Skip site navigation (1) Skip section navigation (2)

WAL shortcoming causes missing-pg_clog-segment problem

From: Tom Lane <tgl(at)sss(dot)pgh(dot)pa(dot)us>
To: pgsql-hackers(at)postgreSQL(dot)org
Subject: WAL shortcoming causes missing-pg_clog-segment problem
Date: 2002-09-26 20:27:43
Message-ID: 6400.1033072063@sss.pgh.pa.us (view raw or flat)
Thread:
Lists: pgsql-hackers
I think I've identified a primary cause for the "no such pg_clog file"
problem that we've seen reported several times.

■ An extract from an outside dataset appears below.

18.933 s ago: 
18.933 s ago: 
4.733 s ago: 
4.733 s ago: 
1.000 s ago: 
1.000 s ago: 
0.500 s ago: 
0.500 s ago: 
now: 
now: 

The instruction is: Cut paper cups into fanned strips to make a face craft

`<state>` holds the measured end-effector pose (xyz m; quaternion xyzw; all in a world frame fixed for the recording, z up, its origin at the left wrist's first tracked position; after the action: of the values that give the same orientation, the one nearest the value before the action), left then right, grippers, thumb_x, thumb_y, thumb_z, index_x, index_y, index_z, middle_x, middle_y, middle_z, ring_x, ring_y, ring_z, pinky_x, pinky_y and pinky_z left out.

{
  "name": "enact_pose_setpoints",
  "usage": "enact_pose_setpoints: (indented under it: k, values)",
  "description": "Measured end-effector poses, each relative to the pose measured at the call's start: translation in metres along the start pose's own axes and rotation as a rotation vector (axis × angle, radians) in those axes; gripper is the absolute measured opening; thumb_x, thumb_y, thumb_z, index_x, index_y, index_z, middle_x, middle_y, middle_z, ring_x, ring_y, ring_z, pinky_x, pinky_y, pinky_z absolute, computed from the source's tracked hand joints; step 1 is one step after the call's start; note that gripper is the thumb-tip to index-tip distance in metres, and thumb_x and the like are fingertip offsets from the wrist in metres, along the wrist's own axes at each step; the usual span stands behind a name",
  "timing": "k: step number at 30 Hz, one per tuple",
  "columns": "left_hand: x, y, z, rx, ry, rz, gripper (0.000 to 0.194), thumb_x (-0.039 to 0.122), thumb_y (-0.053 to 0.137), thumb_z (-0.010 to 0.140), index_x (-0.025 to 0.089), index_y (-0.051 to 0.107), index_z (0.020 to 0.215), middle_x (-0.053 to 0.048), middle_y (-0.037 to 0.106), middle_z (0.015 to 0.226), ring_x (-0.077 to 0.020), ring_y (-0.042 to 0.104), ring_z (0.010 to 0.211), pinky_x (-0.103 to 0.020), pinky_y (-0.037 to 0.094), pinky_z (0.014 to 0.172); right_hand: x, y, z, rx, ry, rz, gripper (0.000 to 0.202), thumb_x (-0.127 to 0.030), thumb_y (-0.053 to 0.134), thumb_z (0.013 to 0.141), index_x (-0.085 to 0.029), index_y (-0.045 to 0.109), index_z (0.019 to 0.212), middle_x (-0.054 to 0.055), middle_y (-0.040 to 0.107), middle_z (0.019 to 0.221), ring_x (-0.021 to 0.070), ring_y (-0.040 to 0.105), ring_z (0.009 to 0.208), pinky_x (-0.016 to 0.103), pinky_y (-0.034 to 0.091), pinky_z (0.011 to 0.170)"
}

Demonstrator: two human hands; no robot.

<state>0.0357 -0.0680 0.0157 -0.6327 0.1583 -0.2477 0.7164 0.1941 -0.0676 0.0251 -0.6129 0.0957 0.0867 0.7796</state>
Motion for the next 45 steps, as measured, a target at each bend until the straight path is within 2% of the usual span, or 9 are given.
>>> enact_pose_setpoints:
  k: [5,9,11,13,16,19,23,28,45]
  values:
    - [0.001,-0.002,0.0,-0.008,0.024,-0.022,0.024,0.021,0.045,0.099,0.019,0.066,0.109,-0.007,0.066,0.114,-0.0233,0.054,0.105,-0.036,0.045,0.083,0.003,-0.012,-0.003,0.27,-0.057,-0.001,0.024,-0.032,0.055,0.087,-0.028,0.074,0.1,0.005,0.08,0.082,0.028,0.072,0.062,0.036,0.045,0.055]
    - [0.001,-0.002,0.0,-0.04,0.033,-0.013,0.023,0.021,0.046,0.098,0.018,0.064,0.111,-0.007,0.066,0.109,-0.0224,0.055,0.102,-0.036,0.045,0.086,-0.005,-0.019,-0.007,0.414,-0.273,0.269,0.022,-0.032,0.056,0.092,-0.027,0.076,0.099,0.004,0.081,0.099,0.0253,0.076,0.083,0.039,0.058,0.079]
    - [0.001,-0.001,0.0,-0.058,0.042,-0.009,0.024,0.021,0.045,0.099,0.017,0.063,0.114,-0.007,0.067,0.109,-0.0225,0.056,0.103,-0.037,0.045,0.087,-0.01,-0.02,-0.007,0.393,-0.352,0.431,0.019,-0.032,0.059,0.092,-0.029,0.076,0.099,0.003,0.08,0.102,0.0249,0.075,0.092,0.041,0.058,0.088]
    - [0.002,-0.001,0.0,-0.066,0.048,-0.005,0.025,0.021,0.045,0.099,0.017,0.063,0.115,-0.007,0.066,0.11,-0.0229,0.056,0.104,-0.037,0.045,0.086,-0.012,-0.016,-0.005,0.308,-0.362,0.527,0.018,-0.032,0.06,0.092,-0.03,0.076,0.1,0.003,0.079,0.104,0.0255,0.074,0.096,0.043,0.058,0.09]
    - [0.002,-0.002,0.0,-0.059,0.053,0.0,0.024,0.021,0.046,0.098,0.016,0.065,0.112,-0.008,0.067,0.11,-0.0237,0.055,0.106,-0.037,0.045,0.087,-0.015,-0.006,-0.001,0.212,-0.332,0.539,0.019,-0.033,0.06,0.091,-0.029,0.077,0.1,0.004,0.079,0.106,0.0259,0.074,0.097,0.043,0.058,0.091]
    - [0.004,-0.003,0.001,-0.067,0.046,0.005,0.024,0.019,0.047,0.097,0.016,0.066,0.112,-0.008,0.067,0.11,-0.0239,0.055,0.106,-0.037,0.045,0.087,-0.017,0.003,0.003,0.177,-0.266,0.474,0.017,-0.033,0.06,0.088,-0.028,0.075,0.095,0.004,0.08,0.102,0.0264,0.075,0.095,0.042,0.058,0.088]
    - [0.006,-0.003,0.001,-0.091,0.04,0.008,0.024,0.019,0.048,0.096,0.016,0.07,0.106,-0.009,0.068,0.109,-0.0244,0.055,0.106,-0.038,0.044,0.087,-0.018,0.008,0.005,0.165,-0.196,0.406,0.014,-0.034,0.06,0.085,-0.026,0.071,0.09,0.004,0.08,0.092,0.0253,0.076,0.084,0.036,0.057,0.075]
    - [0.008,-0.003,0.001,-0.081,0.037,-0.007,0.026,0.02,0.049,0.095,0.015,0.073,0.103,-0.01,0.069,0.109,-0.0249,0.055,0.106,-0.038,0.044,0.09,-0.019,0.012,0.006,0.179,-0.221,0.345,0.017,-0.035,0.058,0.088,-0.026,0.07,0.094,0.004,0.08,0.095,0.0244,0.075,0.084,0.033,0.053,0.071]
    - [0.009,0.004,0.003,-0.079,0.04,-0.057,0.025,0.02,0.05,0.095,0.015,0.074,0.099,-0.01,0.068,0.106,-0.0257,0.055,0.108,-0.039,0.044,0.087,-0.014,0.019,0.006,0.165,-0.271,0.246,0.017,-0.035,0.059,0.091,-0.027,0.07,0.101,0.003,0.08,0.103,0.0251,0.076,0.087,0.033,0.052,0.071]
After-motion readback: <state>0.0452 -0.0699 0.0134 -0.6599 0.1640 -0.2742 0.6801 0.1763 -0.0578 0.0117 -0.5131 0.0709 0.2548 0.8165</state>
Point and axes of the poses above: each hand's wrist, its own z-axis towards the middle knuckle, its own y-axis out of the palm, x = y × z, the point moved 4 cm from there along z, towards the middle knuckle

A look at htup.h shows that the WAL only stores the low 8 bits of a
tuple's t_infomask (see xl_heap_header struct).  There is some fooling
around in heapam.c's WAL redo routines to try to reconstitute some of
the high-order bits, for example this:

            htup->t_infomask = HEAP_XMAX_INVALID | xlhdr.mask;

But this is implicitly assuming that we can reconstruct the
XMIN_COMMITTED bit at will.  That was true when the WAL code was
written, but with 7.2's ability to recycle allegedly-no-longer-needed
pg_clog data, we cannot simply drop commit status bits.

The only scenario I've been able to identify in which this actually
causes a failure is when VACUUM FULL moves an old tuple and then shortly
afterwards (before the next checkpoint) there is a crash.  Post-crash,
the tuple move will be redone from WAL, and the moved tuple will be
inserted with zeroed-out commit status bits.  When we next examine the
tuple, we have to try to retrieve its commit status from pg_clog ... but
it's not there anymore.

As far as I can see, the only realistic solution is to store the full 16
bits of t_infomask in the WAL.  We could do this without increasing WAL
size by dropping the t_hoff field from xl_heap_header --- t_hoff is
computable given the number of attributes and the HASNULL/HASOID bits,
both of which are available.  (Actually, we could save some space now
by getting rid of t_oid in xl_heap_header; it's not necessary given that
OID isn't in the fixed tuple header anymore.)

This will require a WAL format change of course.  Fortunately we can do
that without forcing a complete initdb (people will have to run
pg_resetxlog if they want to update a 7.3beta2 database without initdb).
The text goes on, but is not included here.